— Exercise aim —
In the entries below, count the lines that contain the word "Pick" and give only that number.
▼
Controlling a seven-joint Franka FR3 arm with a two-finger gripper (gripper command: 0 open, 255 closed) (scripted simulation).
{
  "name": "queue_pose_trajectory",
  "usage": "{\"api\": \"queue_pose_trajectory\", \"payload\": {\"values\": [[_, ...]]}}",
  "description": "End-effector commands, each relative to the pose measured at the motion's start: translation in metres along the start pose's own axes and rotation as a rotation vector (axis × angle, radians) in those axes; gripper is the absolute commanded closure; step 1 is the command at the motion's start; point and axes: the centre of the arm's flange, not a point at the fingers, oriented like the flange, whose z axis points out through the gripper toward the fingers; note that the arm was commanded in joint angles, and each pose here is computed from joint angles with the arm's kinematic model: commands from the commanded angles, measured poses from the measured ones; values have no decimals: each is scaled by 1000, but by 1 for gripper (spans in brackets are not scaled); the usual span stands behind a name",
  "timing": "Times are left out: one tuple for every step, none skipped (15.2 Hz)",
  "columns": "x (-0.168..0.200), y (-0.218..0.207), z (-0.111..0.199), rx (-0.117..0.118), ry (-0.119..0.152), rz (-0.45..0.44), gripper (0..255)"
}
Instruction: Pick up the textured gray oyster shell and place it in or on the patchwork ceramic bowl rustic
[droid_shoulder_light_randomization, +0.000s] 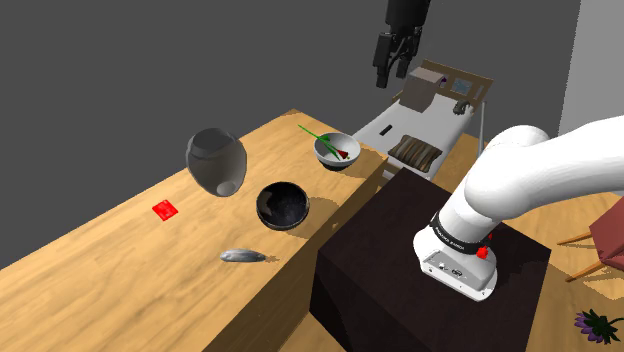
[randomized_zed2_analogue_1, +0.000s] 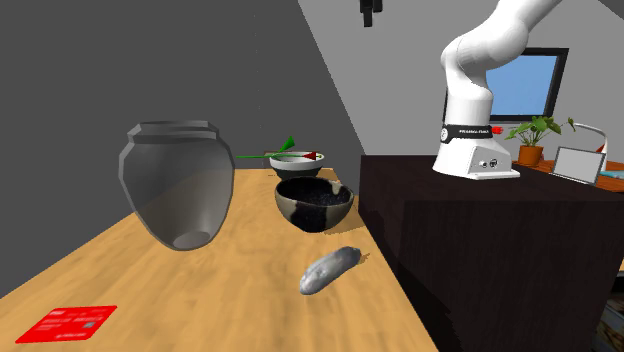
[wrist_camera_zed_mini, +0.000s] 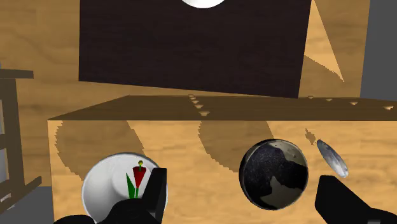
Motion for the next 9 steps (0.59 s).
{"api": "queue_pose_trajectory", "payload": {"values": [[0, 0, 0, 0, 0, 0, 0], [7, -6, 10, 1, -1, -14, 0], [13, -12, 19, 3, -2, -28, 0], [20, -18, 29, 4, -2, -42, 0], [26, -24, 39, 5, -3, -56, 0], [33, -31, 48, 6, -4, -70, 0], [39, -37, 58, 8, -5, -84, 0], [45, -44, 68, 9, -6, -98, 0], [51, -50, 77, 10, -6, -112, 0]]}}
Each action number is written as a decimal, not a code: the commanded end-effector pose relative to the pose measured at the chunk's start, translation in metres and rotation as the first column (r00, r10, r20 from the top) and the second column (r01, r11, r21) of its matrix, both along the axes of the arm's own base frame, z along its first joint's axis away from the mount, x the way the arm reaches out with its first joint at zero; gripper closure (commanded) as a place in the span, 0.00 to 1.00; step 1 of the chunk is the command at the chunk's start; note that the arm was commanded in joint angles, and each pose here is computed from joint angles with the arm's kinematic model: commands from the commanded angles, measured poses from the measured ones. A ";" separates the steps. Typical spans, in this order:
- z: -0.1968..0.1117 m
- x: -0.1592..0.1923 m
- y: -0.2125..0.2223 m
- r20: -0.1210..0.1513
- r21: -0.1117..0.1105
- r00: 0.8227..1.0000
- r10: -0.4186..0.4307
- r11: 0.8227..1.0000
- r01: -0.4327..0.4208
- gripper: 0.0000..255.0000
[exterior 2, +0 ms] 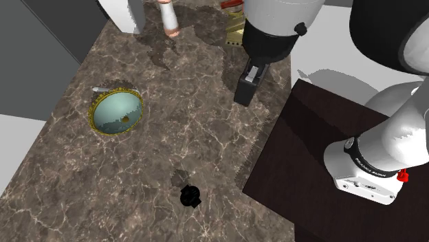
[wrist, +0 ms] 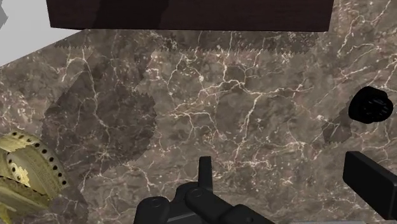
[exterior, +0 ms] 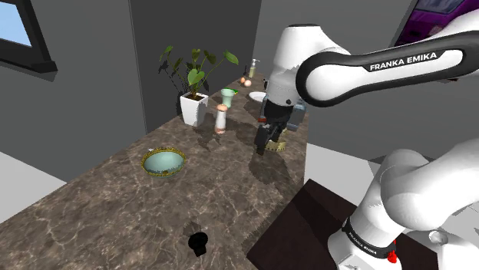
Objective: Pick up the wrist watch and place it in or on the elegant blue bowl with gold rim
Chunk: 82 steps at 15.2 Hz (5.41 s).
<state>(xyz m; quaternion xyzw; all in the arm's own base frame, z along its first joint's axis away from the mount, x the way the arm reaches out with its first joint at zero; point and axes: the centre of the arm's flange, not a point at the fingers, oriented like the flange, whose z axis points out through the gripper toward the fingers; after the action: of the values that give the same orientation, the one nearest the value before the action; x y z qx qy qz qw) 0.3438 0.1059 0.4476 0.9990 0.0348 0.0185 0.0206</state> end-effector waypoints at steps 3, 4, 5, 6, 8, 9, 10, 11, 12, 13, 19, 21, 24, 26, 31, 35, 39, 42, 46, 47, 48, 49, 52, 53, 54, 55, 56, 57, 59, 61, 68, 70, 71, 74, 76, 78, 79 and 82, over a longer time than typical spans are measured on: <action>-0.039 0.005 0.035 -0.003 0.014 1.000 -0.003 1.000 0.003 0.00; -0.048 0.007 0.044 -0.004 0.017 1.000 -0.003 1.000 0.003 0.00; -0.057 0.008 0.052 -0.005 0.021 1.000 -0.004 1.000 0.004 0.00; -0.067 0.009 0.061 -0.006 0.024 1.000 -0.004 1.000 0.004 0.00; -0.085 0.012 0.079 -0.008 0.031 1.000 -0.005 1.000 0.005 0.00; -0.094 0.013 0.088 -0.009 0.034 1.000 -0.006 0.999 0.006 0.00; -0.103 0.015 0.097 -0.010 0.037 1.000 -0.006 0.999 0.006 0.00; -0.112 0.016 0.106 -0.011 0.041 1.000 -0.006 0.999 0.007 0.00; -0.121 0.017 0.115 -0.012 0.044 1.000 -0.007 0.999 0.007 0.00; -0.131 0.019 0.124 -0.013 0.047 1.000 -0.007 0.999 0.008 0.00; -0.184 0.026 0.179 -0.020 0.067 1.000 -0.010 0.998 0.011 0.00; -0.202 0.029 0.197 -0.022 0.074 1.000 -0.011 0.997 0.012 0.00; -0.228 0.033 0.225 -0.025 0.084 1.000 -0.012 0.996 0.014 0.00; -0.234 0.033 0.226 -0.025 0.084 1.000 -0.012 0.996 0.014 0.00; -0.260 0.033 0.227 -0.025 0.084 1.000 -0.012 0.996 0.014 0.00; -0.269 0.033 0.227 -0.025 0.084 1.000 -0.012 0.996 0.014 0.00; -0.269 0.033 0.227 -0.025 0.084 1.000 -0.012 0.996 0.014 0.00; -0.269 0.033 0.227 -0.025 0.084 1.000 -0.012 0.996 0.014 1.00; -0.269 0.033 0.227 -0.025 0.084 1.000 -0.012 0.996 0.014 1.00; -0.269 0.033 0.227 -0.025 0.084 1.000 -0.012 0.996 0.014 1.00; -0.269 0.033 0.227 -0.025 0.084 1.000 -0.012 0.996 0.014 1.00; -0.269 0.033 0.227 -0.025 0.084 1.000 -0.012 0.996 0.014 1.00; -0.258 0.033 0.227 -0.025 0.084 1.000 -0.012 0.996 0.014 1.00; -0.253 0.033 0.227 -0.025 0.084 1.000 -0.012 0.996 0.014 1.00; -0.247 0.033 0.227 -0.025 0.084 1.000 -0.012 0.996 0.014 1.00; -0.242 0.033 0.227 -0.025 0.084 1.000 -0.012 0.996 0.014 1.00; -0.237 0.033 0.227 -0.025 0.084 1.000 -0.012 0.996 0.014 1.00; -0.232 0.033 0.227 -0.025 0.084 1.000 -0.012 0.996 0.014 1.00; -0.221 0.033 0.227 -0.025 0.084 1.000 -0.012 0.996 0.014 1.00; -0.210 0.033 0.227 -0.025 0.084 1.000 -0.012 0.996 0.014 1.00; -0.173 0.033 0.227 -0.025 0.084 1.000 -0.012 0.996 0.014 1.00; -0.163 0.033 0.227 -0.025 0.084 1.000 -0.012 0.996 0.014 1.00; -0.158 0.033 0.227 -0.025 0.084 1.000 -0.012 0.996 0.014 1.00; -0.142 0.033 0.227 -0.025 0.084 1.000 -0.012 0.996 0.014 1.00; -0.131 0.033 0.227 -0.025 0.084 1.000 -0.012 0.996 0.014 1.00; -0.121 0.033 0.227 -0.025 0.084 1.000 -0.012 0.996 0.014 1.00; -0.115 0.033 0.227 -0.025 0.084 1.000 -0.012 0.996 0.014 1.00; -0.100 0.033 0.227 -0.025 0.084 1.000 -0.012 0.996 0.014 1.00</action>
<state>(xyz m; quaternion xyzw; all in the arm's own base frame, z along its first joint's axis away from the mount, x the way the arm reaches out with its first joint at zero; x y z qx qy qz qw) 0.3779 0.3342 0.3426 0.9993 0.0278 0.0078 -0.0220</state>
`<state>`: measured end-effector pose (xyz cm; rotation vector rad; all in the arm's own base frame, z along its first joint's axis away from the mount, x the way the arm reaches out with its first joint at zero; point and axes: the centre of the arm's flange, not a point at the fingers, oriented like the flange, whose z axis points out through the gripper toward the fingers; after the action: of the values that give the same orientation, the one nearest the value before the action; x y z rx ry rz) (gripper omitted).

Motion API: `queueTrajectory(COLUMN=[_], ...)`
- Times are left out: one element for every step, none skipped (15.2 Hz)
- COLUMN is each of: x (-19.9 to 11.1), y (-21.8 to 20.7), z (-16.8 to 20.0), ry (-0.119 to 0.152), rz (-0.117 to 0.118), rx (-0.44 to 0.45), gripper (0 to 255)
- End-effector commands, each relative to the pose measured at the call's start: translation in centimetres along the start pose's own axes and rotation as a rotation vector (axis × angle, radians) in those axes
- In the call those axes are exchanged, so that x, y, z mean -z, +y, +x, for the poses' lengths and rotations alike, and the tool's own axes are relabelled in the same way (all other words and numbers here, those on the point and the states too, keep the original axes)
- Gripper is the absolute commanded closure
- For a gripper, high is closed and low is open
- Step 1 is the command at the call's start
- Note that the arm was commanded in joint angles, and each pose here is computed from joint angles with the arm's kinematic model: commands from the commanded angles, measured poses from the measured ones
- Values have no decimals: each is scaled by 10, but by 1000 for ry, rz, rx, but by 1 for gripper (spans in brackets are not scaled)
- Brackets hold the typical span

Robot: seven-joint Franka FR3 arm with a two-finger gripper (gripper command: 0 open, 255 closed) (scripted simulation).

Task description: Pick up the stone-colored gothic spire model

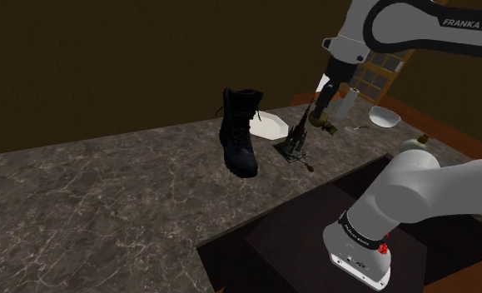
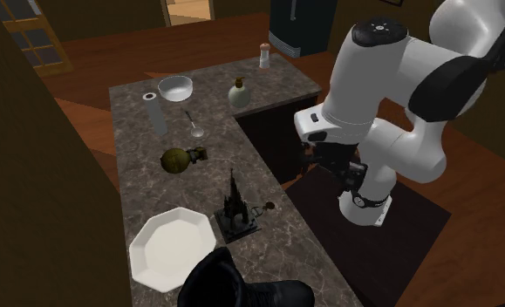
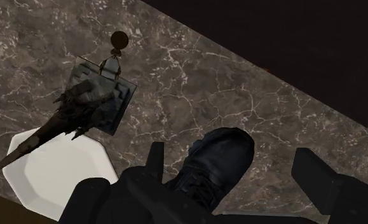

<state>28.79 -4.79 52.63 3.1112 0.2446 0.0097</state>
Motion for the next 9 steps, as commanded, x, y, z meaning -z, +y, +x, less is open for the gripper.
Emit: queueTrajectory(x=[-16,-24,-32,-40,-49,-58,-66,-75,-84], y=[20,31,42,53,64,74,85,96,106], z=[-9,-12,-15,-18,-21,-24,-26,-29,-31], ry=[69,101,133,165,197,230,262,294,326], rz=[3,5,7,9,11,13,15,16,18], rx=[-8,-13,-18,-23,-27,-32,-37,-42,-47], gripper=[0,0,0,0,0,0,0,0,0])
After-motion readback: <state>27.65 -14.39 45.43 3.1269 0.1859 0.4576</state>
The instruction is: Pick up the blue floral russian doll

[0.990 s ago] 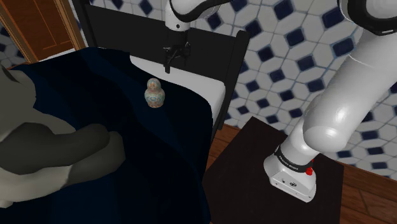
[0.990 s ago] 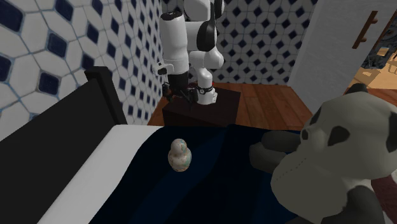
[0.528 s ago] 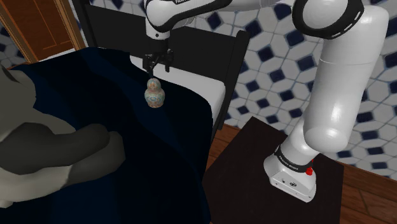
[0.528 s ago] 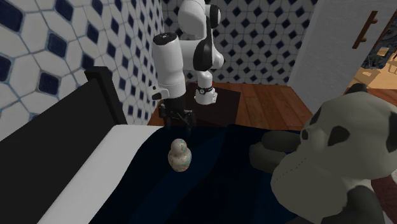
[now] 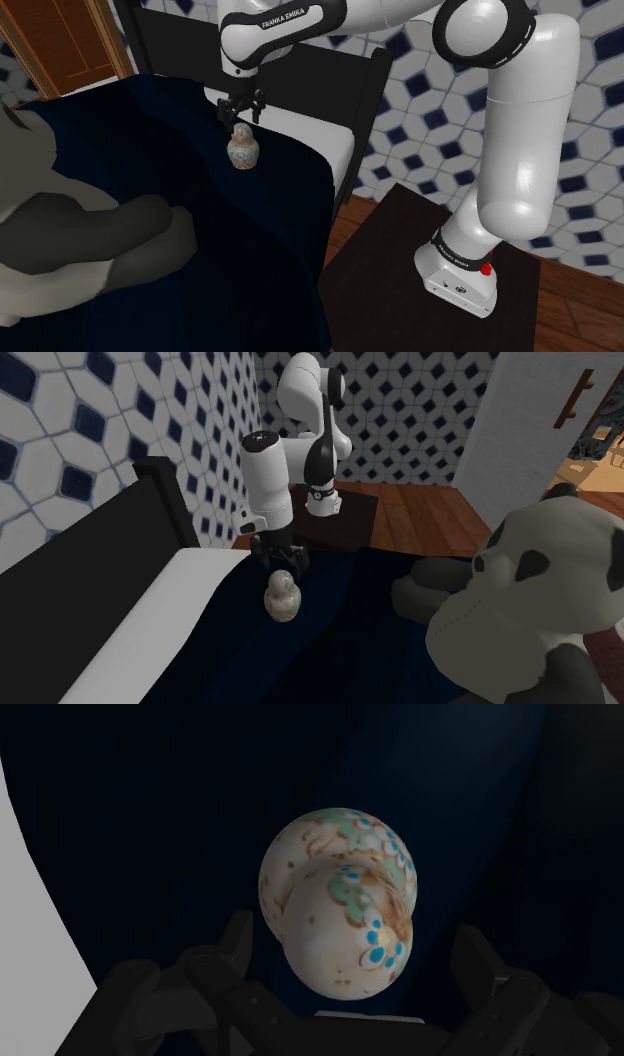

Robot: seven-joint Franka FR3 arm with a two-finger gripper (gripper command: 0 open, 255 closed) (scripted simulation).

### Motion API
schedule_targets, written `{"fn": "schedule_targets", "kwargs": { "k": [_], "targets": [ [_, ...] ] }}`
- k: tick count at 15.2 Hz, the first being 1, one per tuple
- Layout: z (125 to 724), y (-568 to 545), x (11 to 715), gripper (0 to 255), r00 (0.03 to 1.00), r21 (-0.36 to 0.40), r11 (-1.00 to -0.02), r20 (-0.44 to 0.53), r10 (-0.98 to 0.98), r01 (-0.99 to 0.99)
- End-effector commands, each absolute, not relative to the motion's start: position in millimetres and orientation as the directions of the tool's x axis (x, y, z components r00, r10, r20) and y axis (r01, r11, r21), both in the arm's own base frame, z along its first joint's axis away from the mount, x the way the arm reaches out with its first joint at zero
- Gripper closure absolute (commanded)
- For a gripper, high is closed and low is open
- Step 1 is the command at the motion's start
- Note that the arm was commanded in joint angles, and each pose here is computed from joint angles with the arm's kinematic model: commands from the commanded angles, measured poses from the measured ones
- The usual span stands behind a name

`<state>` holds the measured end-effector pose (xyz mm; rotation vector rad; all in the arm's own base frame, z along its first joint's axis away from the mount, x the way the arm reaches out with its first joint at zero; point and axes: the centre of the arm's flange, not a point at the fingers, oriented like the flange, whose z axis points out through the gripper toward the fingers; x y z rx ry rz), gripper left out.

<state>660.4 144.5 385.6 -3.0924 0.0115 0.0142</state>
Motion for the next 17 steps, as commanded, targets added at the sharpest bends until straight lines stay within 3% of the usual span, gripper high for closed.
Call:
{"fn": "schedule_targets", "kwargs": {
  "k": [1,3,4,17],
  "targets": [
    [372,144,661,0,1.0,-0.049,-0.999,-0.009,-0.007,-0.008],
    [372,144,661,0,1.0,-0.049,-0.999,-0.009,-0.007,-0.008],
    [372,144,661,255,1.0,-0.049,-0.999,-0.009,-0.007,-0.008],
    [393,144,661,255,1.0,-0.049,-0.999,-0.009,-0.007,-0.008]
  ]
}}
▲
— Task solution —
4